* [WHAT IS NEEDED]:
Starting with the line that holds "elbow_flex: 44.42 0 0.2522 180" and stopping after the line that holds "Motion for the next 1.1", repeat the lines below word for word, without the pictures.

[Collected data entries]
++++++
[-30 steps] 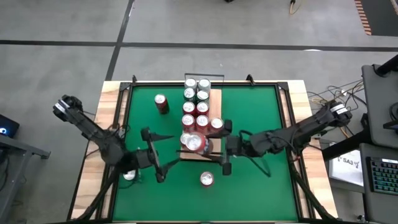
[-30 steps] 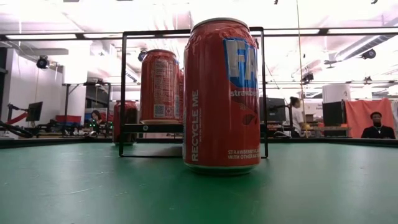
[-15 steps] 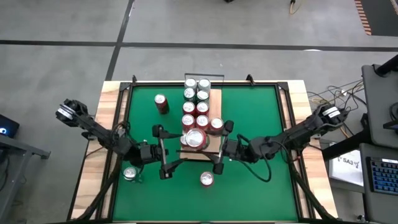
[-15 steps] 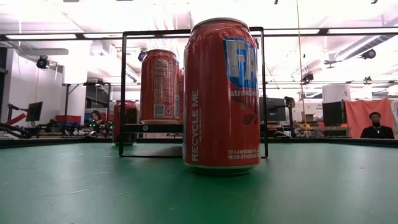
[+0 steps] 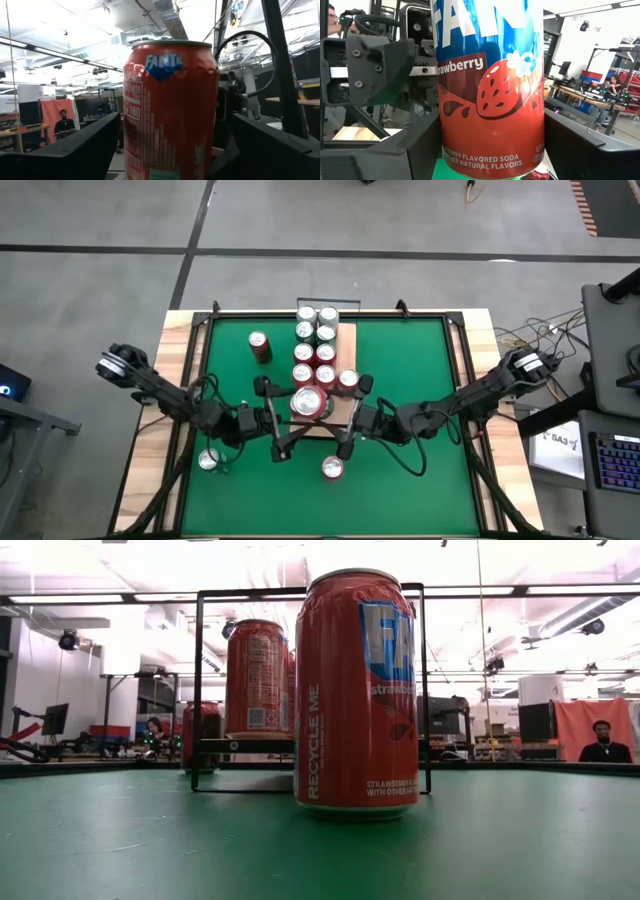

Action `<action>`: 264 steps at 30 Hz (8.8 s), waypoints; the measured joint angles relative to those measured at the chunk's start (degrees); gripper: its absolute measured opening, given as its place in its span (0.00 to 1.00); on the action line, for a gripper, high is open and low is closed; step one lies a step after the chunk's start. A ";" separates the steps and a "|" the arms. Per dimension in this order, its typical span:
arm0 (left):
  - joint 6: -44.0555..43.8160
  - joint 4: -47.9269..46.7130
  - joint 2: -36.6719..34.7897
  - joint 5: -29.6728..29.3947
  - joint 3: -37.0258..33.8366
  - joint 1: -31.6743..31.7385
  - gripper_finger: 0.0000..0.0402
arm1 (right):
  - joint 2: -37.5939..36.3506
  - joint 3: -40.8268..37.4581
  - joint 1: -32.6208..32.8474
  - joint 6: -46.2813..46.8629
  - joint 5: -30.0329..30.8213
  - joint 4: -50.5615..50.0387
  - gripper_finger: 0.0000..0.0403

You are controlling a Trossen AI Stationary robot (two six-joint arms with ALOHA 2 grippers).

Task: Place canned beverage on shelf
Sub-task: Put the orange soda can on the shelf and aligned with the other orange soda can

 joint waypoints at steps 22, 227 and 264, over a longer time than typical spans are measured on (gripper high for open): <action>-0.38 0.07 4.55 -1.72 4.03 2.26 0.69 | 0.00 0.00 -0.31 0.45 1.96 -1.18 0.75; 12.03 -49.89 -46.05 -8.35 -13.90 -0.89 0.92 | 4.98 5.10 0.67 86.31 23.74 -74.65 0.74; 12.52 -49.87 -45.19 -8.01 -13.90 -0.89 0.92 | -14.90 -7.76 0.28 59.47 11.14 -63.50 0.74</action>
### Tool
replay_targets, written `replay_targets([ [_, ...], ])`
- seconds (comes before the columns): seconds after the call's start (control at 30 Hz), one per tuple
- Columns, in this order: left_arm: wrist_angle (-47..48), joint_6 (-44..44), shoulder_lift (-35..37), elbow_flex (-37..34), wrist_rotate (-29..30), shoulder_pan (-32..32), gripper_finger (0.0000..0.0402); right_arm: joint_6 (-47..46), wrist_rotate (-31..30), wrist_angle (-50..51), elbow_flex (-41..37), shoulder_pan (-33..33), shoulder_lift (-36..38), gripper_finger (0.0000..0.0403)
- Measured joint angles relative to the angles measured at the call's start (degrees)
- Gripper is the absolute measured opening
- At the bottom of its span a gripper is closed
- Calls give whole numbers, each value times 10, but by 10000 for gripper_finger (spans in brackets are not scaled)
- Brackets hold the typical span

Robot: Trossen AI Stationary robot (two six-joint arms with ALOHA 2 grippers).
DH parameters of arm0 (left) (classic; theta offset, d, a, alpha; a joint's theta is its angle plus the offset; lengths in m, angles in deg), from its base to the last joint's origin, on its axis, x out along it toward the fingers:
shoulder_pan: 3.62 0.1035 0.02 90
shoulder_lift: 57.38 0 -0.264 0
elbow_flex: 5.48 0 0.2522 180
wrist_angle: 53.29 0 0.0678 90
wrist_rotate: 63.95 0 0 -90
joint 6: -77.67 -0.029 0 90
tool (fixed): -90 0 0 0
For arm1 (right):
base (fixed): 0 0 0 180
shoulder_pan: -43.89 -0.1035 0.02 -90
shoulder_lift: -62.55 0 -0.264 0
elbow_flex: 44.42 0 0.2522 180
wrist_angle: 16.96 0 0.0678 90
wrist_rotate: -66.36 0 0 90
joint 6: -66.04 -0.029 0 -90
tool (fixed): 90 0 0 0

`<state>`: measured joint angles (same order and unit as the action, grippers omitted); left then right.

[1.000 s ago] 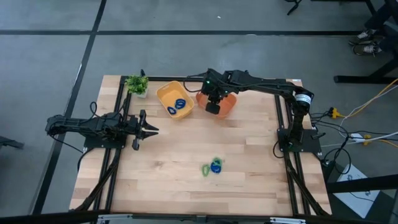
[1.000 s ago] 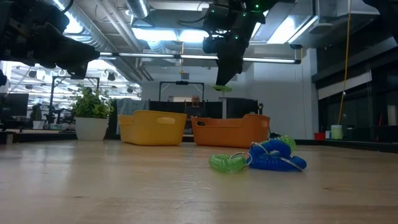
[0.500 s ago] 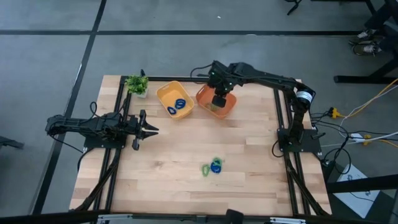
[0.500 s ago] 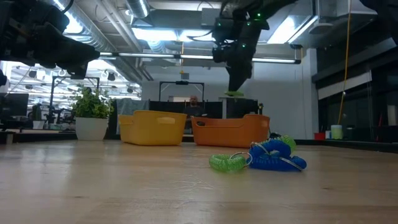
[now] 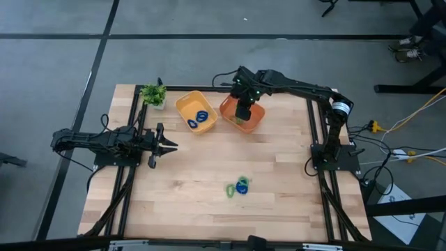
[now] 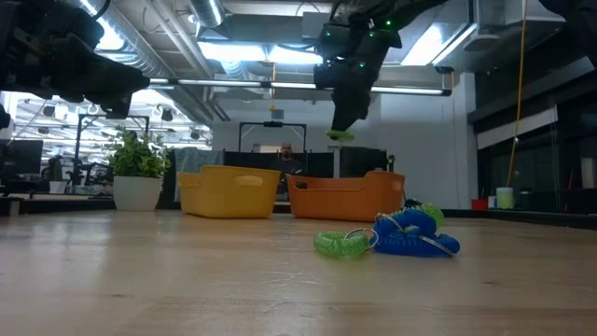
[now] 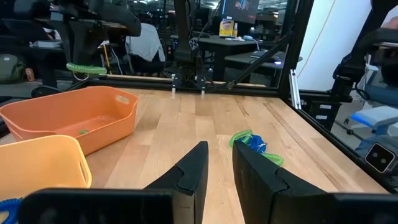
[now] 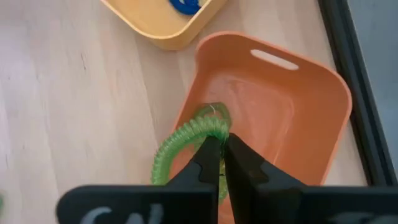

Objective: Sort spring keychains
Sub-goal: Put the green spring keychain into the orange bin

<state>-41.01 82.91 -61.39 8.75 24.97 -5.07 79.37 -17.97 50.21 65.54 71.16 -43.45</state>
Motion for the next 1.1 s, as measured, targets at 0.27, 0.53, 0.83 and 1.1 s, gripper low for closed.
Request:
replay_targets([
  [0.27, 0, 0, 0, 0, 0, 0, 70, -22, 0, 18, 0, 0, 0, 13],
  [0.53, 0, 0, 0, 0, 0, 0, 70, -47, -9, 4, -28, 3, -8, 13],
  [0.83, 0, 0, 0, 0, 0, 0, 70, -47, -16, -88, -112, 16, -9, 13],
  [1.1, 0, 0, 0, 0, 0, 0, 70, -45, -28, -144, -170, 20, -9, 40],
])
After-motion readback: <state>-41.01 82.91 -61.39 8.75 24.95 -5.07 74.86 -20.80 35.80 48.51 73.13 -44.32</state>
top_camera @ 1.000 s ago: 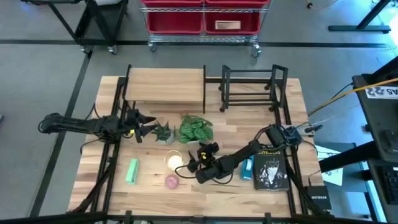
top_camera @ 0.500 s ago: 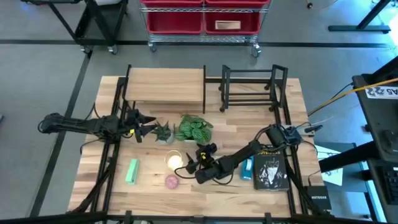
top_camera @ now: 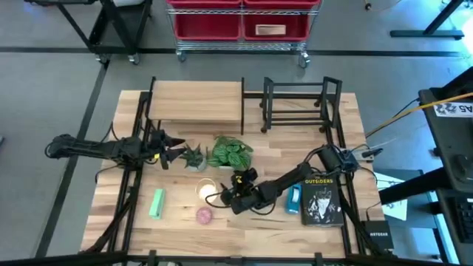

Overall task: Stock shelves
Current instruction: Put the white plotted plant on the shelf

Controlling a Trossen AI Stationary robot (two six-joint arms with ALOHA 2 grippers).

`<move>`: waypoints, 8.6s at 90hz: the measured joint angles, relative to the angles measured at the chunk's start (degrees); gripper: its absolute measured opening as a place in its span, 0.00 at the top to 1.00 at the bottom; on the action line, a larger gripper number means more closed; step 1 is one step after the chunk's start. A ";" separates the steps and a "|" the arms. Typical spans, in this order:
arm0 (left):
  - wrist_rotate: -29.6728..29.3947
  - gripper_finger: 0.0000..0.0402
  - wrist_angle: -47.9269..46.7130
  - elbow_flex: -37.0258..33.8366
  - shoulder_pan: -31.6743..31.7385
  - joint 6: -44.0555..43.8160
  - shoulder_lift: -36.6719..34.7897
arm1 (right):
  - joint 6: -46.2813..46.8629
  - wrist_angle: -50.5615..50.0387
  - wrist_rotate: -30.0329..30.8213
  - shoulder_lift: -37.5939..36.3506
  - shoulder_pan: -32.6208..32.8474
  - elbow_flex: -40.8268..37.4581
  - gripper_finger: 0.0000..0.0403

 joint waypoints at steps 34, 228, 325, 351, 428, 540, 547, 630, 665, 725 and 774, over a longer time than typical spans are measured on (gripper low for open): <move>0.00 0.41 0.00 0.01 0.00 -0.02 0.02 | 5.20 -3.14 8.19 0.43 -0.66 -0.36 0.02; 1.04 0.41 0.05 0.00 -0.01 -1.59 0.02 | 6.59 5.54 15.50 2.45 -2.79 -0.37 0.05; 1.33 0.41 -0.07 0.00 -0.05 -1.19 0.02 | -1.80 5.04 16.38 2.75 -9.92 -0.52 0.05; 1.47 0.41 -0.07 0.00 -0.06 -1.16 0.02 | -1.93 5.51 17.53 2.75 -10.34 -0.50 0.05; 3.00 0.41 -0.16 0.00 -0.04 0.99 0.02 | -9.66 5.07 14.06 -1.29 -8.95 -0.48 0.34; 1.47 0.41 -28.96 31.76 -0.06 25.97 -0.18 | -52.64 12.57 -34.75 3.81 -38.71 39.95 0.34; 1.03 0.41 -29.10 31.74 -0.07 25.97 -0.18 | -51.29 11.23 -35.07 5.78 -40.04 42.19 0.34; 0.96 0.41 -29.44 31.75 -0.06 25.84 -0.24 | -47.94 11.63 -27.55 11.45 -41.31 43.60 0.30; 1.00 0.41 -29.88 31.74 -0.05 25.73 -0.22 | -48.55 13.30 -27.83 11.87 -41.31 43.63 0.29; 1.01 0.41 -30.36 31.74 -0.06 25.73 -0.20 | -55.49 11.50 -28.75 11.05 -40.75 43.56 0.03; 0.98 0.41 -30.45 31.74 -0.06 25.90 -0.20 | -59.90 -7.71 -23.73 3.26 -37.35 43.56 0.05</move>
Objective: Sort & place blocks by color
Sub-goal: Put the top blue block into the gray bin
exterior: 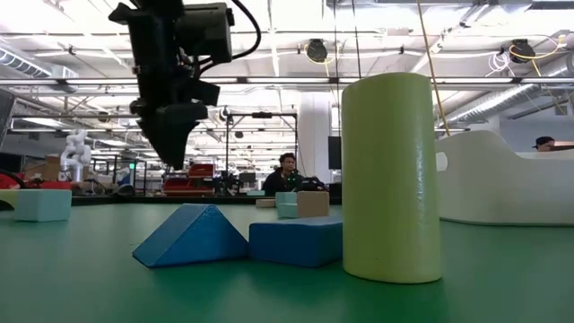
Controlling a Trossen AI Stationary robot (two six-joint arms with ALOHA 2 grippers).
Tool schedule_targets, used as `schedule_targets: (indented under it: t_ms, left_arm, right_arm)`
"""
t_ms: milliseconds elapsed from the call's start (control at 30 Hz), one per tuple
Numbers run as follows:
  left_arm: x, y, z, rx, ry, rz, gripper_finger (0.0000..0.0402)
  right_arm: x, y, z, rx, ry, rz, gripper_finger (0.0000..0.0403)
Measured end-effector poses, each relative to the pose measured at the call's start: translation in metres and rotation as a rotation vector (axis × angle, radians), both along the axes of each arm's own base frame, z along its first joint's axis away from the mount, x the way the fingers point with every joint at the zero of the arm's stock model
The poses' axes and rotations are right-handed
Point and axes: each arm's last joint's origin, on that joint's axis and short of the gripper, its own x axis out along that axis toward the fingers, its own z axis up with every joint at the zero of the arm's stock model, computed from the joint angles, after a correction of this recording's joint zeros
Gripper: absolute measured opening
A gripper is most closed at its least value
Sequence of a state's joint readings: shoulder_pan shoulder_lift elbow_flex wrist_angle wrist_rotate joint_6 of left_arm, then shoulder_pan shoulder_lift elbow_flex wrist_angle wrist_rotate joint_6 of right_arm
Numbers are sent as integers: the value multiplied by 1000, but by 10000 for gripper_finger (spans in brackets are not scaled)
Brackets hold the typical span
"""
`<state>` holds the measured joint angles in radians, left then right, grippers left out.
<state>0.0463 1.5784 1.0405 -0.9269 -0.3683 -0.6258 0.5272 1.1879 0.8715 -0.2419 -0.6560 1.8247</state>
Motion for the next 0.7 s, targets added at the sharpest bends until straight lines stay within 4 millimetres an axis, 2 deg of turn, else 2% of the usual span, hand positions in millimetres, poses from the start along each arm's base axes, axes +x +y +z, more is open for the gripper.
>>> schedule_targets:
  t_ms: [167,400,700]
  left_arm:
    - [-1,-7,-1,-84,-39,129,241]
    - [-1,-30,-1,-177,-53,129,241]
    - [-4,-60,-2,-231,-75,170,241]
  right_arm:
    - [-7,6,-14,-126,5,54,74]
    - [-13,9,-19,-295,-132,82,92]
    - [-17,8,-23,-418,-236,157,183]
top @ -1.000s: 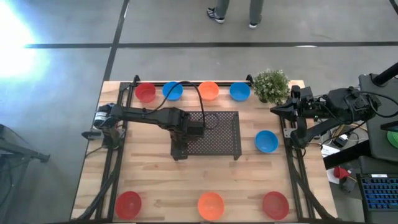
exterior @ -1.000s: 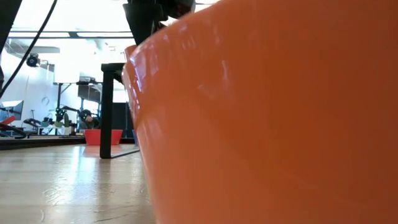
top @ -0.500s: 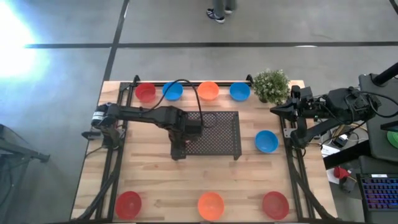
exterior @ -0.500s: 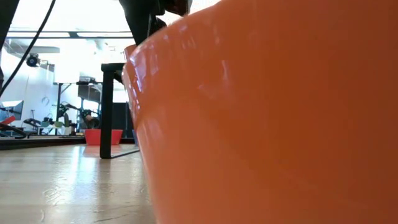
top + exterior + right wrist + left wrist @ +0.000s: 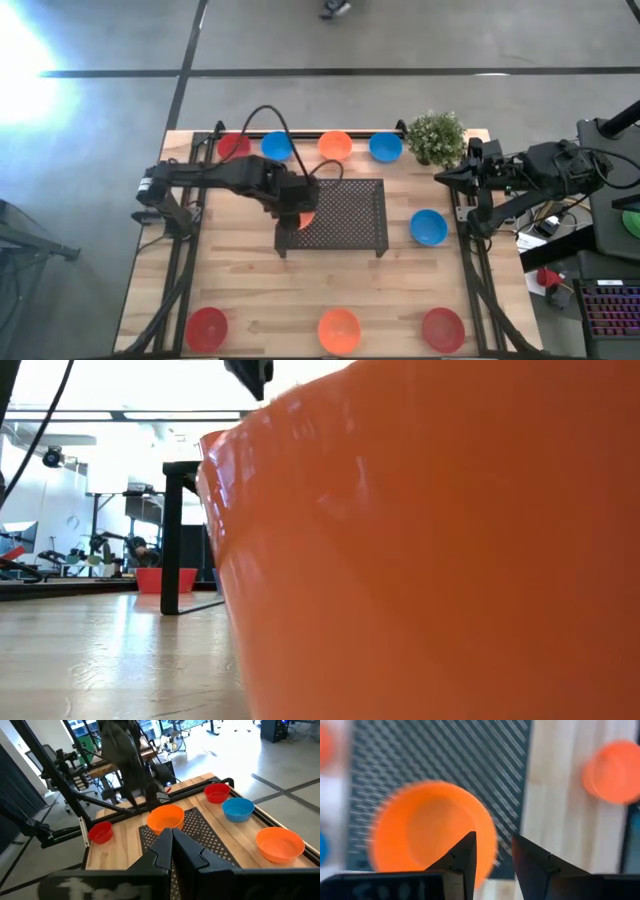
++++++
* [WRITTEN SOLUTION]:
elbow_flex: 44.42 0 0.2522 180
wrist_angle: 16.96 0 0.0678 90
wrist_rotate: -66.36 0 0 90
joint 6: -66.04 -0.029 0 -90
tool (fixed): 90 0 0 0

`<state>`: measured joint angles (same order and unit as the action, grippers omitted); left then right.

[1.000 s ago] 
[1.000 s ago] 
[0.500 s ago] 
[0.500 s ago] 
[now] 
[now] 
[now] 
[now] 

Objective: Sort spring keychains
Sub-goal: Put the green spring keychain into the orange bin

<state>-41.01 82.91 -61.39 8.75 24.97 -5.07 79.37 -17.97 50.21 65.54 71.16 -43.45</state>
Motion for the next 1.1 s, as measured, targets at 0.27, 0.53, 0.83 and 1.1 s, gripper low for closed.

With that, the output is complete.